Monday, October 3, 2011
50/50 (Release Date: 9-30-2011)
Working in Seattle as a writer for NPR, Adam's healthy, cleanly, nice-guy existence is suddenly flipped on its side by the discovery of a tumor in his lower spine. Adam has Three major players to help him in his time of crisis: His shaky artist girlfriend (Bryce Dallas Howard), his overbearing mother (Anjelica Huston), and Seth Rogen as Seth Rogen (Rogen and Reiser were actually close friends at the time, not that Rogen was likely to stretch too far out of his comfort zone anyways). The women in his life, a group that comes to include a painfully inexperienced therapist (Anna Kendrick), try to help him in a variety of ways, but it's Rogen's Kyle, as well as a pair of fellow Chemo patients (Philip Baker Hall and Matt Frewer), who prove most apt at helping him. Their miracle cure? Treating him normally, and trying to inject as much humor into daily life as possible.
Somewhat miraculously, 50/50 actually works really well as a comedy. Admittedly, I am a total sucker for Rogen's schtick, but even if you're among the many who have grown tired of his bawdy presence, clever writing and inspired set-ups are littered through out the film. They weave in and out, balancing with the movie's decidedly more morose moments, the tonal juxtaposition prompting many a side-splitting surprise. Given his success with humor, it's disappointing that Reiser has trouble crafting characters in three-dimentions, especially where his females are concerned. Howard, Huston, and Kendrick all shine in their own ways, director Jonathan Levine coaxing good to great performances out of everyone on board, but the nagging feeling that you've seen these exact characters in a million movies before this One is unavoidable.

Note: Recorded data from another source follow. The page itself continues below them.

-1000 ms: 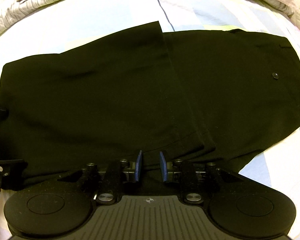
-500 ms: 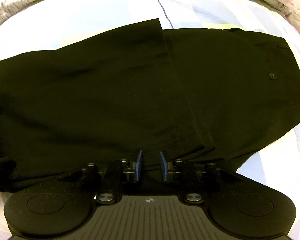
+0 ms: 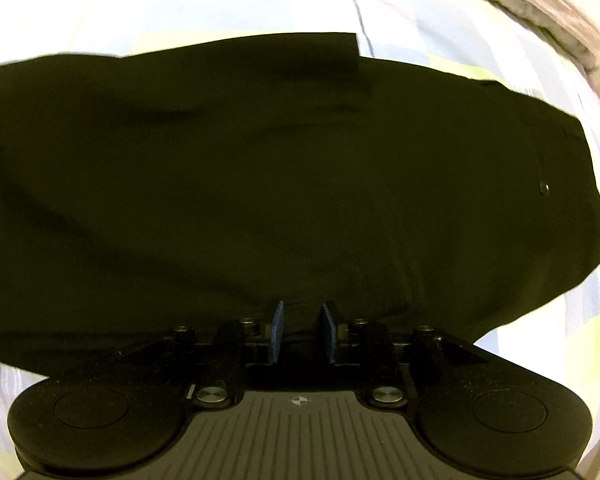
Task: Fold clothes
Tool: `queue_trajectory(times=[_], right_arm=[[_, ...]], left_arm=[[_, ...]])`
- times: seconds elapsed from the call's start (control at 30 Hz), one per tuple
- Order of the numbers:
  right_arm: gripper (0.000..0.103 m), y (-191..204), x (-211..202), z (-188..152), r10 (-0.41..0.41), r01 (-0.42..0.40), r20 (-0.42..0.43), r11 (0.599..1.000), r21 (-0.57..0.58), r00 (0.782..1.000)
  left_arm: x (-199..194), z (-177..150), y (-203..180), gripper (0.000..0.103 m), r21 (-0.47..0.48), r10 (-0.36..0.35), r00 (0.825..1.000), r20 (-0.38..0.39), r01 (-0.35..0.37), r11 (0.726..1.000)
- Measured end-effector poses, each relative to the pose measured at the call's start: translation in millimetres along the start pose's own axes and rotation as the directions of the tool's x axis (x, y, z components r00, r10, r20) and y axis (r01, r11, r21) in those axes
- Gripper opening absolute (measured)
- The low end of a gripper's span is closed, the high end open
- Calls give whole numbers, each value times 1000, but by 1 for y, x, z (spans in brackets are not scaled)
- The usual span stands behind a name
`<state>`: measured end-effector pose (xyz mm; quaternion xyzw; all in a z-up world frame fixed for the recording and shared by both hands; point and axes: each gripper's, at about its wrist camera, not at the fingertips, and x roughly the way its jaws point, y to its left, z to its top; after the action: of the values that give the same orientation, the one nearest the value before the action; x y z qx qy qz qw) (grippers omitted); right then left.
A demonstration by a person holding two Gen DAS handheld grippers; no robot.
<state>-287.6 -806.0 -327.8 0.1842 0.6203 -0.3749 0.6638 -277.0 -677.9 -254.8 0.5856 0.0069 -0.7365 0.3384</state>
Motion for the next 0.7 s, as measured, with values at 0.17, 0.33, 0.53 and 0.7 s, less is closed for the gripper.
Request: queue_trajectory(times=[0.17,0.33,0.53,0.7], right_arm=[[31,3,1,4,-23,21,-20,996,-88,1000],[35,8,2,6,-47,40,-31,980,-197,998],[35,17,4,8,-92,68,-57,942,-329,994],[35,21,5,13,-111,68,-87,916,-396,990]], left_arm=[[13,8,4,96,34,-13,1000,-8,13,999],[17,8,5,96,40,-20,1000,-8,21,999],[11,4,4,96,27,-15,1000,12,15,1000],[7,0,4,96,4,-10,999,35,9,1000]])
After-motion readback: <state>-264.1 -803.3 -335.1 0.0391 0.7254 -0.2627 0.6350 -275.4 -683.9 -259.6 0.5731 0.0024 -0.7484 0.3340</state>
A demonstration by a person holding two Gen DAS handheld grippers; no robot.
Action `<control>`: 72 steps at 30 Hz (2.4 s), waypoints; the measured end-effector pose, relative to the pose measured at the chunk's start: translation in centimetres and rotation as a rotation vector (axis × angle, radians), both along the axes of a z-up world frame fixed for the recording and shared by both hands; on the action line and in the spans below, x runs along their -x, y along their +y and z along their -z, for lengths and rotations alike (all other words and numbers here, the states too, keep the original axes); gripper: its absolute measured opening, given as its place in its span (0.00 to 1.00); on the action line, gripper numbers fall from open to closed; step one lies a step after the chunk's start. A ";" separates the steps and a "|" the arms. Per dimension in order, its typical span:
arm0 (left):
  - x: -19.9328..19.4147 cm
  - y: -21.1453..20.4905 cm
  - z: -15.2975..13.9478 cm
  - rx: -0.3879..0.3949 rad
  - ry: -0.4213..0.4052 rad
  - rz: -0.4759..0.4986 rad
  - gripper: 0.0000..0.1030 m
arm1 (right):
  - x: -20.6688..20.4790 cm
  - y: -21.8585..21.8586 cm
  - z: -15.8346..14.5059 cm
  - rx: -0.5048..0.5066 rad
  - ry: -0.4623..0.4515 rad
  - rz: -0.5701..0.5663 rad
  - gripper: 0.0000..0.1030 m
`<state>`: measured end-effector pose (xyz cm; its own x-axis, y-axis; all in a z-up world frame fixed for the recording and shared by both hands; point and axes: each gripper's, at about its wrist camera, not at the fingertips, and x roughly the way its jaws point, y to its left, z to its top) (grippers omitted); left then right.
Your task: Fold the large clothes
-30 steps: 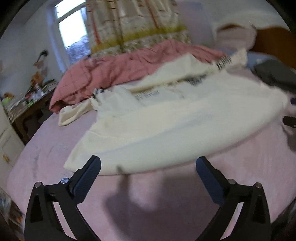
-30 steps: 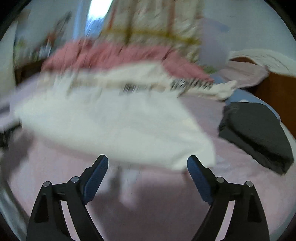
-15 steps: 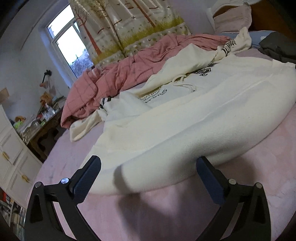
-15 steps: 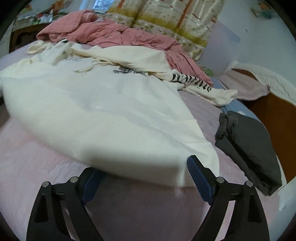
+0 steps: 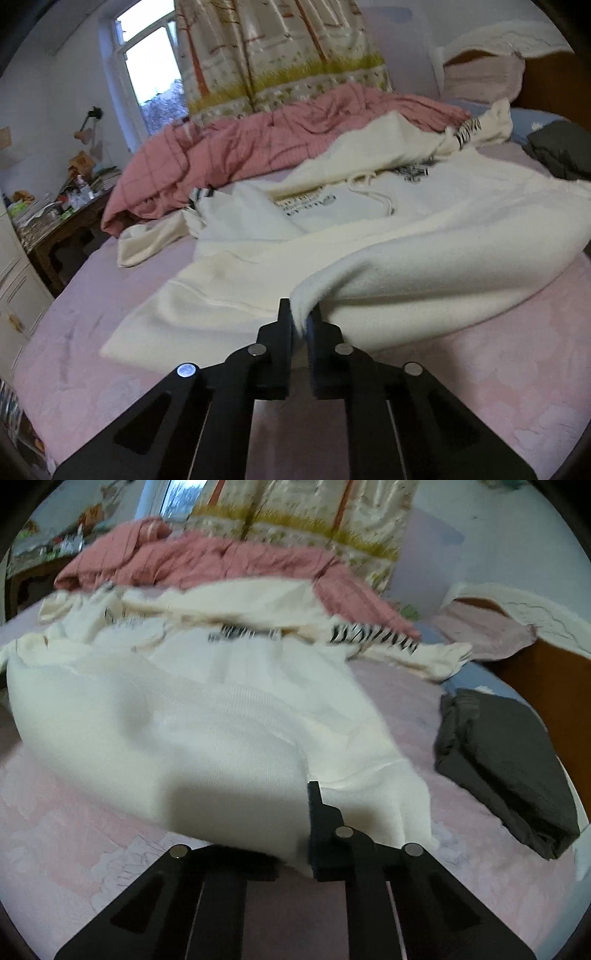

There are a few other issues I could raise with the movie, it bumping into cliches on the way to its climactic trip to the operating room, but Gordon-Levitt's pitch-perfect performance outweighs them all Ten times over. Behind his ever-winning smile is a pain that increases and evolves as the film moves along, his outbursts of mortal frustration somehow never alienating him from the audience. Gordon-Levitt's big draw has always been the fact that he's simply a charming presence, and 50/50 knows just how to use that invaluable asset, drawing you in and increasing your sympathies through humor as a means of turning the viewer into a kleenex killer in the film's final third. The movie is a smorgasbord of emotion, taking you through genuine and pure bouts of love, hate, dread, comedy, drama, and every other buzz word you can think of, and its all thanks to Gordon-Levitt's career-topping performance. As previously stated, I still have a few hang-ups about 50/50, but none of them prevented me from being completely engaged the entire time, the film's emotional roller-coaster never once losing me. Gordon-Levitt deserves an Oscar nomination, and this movie deserves your attention.